What you will do: Nothing in the data may be altered as it is transcribed.

Information provided:
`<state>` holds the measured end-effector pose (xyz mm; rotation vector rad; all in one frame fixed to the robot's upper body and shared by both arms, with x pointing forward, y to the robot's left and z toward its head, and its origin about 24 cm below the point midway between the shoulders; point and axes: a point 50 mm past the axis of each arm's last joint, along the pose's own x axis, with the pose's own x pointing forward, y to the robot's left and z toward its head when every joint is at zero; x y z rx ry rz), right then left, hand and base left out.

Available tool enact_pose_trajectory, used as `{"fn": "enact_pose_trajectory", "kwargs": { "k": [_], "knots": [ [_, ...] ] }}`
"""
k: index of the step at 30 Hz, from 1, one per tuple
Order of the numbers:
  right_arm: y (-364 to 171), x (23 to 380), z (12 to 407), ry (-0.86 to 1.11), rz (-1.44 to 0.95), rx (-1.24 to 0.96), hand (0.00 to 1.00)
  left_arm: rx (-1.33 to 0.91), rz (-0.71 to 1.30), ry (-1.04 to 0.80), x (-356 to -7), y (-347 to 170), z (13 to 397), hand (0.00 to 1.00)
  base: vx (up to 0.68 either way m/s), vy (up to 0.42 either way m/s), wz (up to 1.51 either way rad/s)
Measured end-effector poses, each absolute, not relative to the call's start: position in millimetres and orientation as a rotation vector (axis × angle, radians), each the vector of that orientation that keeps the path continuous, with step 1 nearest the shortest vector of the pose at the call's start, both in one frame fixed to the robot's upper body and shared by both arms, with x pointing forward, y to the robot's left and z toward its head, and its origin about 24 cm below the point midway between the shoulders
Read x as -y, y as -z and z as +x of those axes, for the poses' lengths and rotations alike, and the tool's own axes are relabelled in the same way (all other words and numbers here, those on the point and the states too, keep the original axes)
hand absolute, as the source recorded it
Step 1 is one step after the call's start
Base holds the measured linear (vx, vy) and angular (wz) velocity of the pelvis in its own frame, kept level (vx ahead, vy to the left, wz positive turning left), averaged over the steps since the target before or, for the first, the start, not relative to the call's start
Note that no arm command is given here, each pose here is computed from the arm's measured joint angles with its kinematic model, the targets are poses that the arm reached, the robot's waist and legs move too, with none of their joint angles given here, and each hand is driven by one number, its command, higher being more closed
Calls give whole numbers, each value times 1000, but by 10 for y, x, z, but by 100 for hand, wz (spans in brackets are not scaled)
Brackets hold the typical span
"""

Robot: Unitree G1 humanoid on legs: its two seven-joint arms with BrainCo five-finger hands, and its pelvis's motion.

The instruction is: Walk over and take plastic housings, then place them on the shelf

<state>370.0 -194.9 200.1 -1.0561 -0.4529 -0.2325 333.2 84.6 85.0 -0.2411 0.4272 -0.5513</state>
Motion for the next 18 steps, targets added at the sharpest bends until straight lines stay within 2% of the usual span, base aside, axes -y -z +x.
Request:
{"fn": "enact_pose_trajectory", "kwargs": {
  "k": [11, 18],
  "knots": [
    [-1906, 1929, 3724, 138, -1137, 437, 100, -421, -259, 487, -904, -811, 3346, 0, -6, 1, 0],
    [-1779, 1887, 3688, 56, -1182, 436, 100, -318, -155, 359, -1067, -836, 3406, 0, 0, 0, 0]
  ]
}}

Answer:
`<state>` holds the measured end-effector pose (xyz mm; rotation vector rad; all in one frame fixed to the robot's upper body and shared by both arms, with x pointing forward, y to the robot's left and z toward its head, and its origin about 24 cm below the point midway between the shoulders; point and axes: a point 50 mm past the axis of each arm's last joint, along the pose's own x axis, with the pose's own x pointing forward, y to the robot's left and z toward its head when every joint is at zero; x y z rx ry rz), right then left, hand and base left out.

Available tool enact_pose_trajectory, used as `{"fn": "enact_pose_trajectory", "kwargs": { "k": [_], "knots": [ [_, ...] ] }}`
"""
k: index of the step at 30 Hz, from 1, one per tuple
Order of the numbers:
  right_arm: y (-364 to 171), x (23 to 380), z (12 to 407), ry (-0.86 to 1.11), rz (-1.44 to 0.95), rx (-1.24 to 0.96), hand (0.00 to 1.00)
  left_arm: rx (-1.33 to 0.91), rz (-0.71 to 1.30), ry (-1.04 to 0.80), x (-356 to -7), y (-347 to 170), z (13 to 397), hand (0.00 to 1.00)
  base: vx (up to 0.68 either way m/s), vy (up to 0.42 either way m/s), wz (up to 1.51 either way rad/s)
Measured end-effector poses, each absolute, not relative to the call's start: position in millimetres and orientation as a rotation vector (axis × angle, radians), each the vector of that orientation that keeps the path continuous, with step 1 nearest the shortest vector of the pose at the call's start, both in one frame fixed to the robot's upper body and shared by both arms, with x pointing forward, y to the robot's left and z toward its head, and its origin about 24 cm below the point midway between the shoulders
Read x as -y, y as -z and z as +x of those axes, for the poses' lengths and rotations alike, and the tool's own axes are relabelled in the same way (all other words and numbers here, those on the point and the states too, keep the original axes)
hand absolute, as the source recorded it
Step 1 is one step after the call's start
Base holds the measured linear (vx, vy) and angular (wz) velocity of the pelvis in its own frame, kept level (vx ahead, vy to the left, wz positive turning left), averaged over the steps since the target before or, for the first, the start, not relative to the call's start
Note that no arm command is given here, each pose here is computed from the arm's measured joint angles with its kinematic model, the targets are poses that the arm reached, the robot's waist and legs move too, with none of their joint angles given here, and each hand is driven by one number, its command, higher being more closed
Calls give whole numbers, each value times 1000, but by 10 for y, x, z, but by 100 for hand, wz (spans in brackets are not scaled)
Brackets hold the typical span
"""

Robot: Unitree G1 humanoid on legs: its two seven-joint arms with BrainCo five-finger hands, and its pelvis's motion.

The instruction is: Walk over and take plastic housings, then place them on the shelf

<state>370.0 -194.9 200.1 -1.0561 -0.4529 -0.2325 333.2 84.6 85.0 -0.2411 0.4272 -0.5513</state>
Motion for the next 18 steps, targets added at the sharpest bends until straight lines stay within 2% of the usual span, base aside, axes -y -z +x.
Request:
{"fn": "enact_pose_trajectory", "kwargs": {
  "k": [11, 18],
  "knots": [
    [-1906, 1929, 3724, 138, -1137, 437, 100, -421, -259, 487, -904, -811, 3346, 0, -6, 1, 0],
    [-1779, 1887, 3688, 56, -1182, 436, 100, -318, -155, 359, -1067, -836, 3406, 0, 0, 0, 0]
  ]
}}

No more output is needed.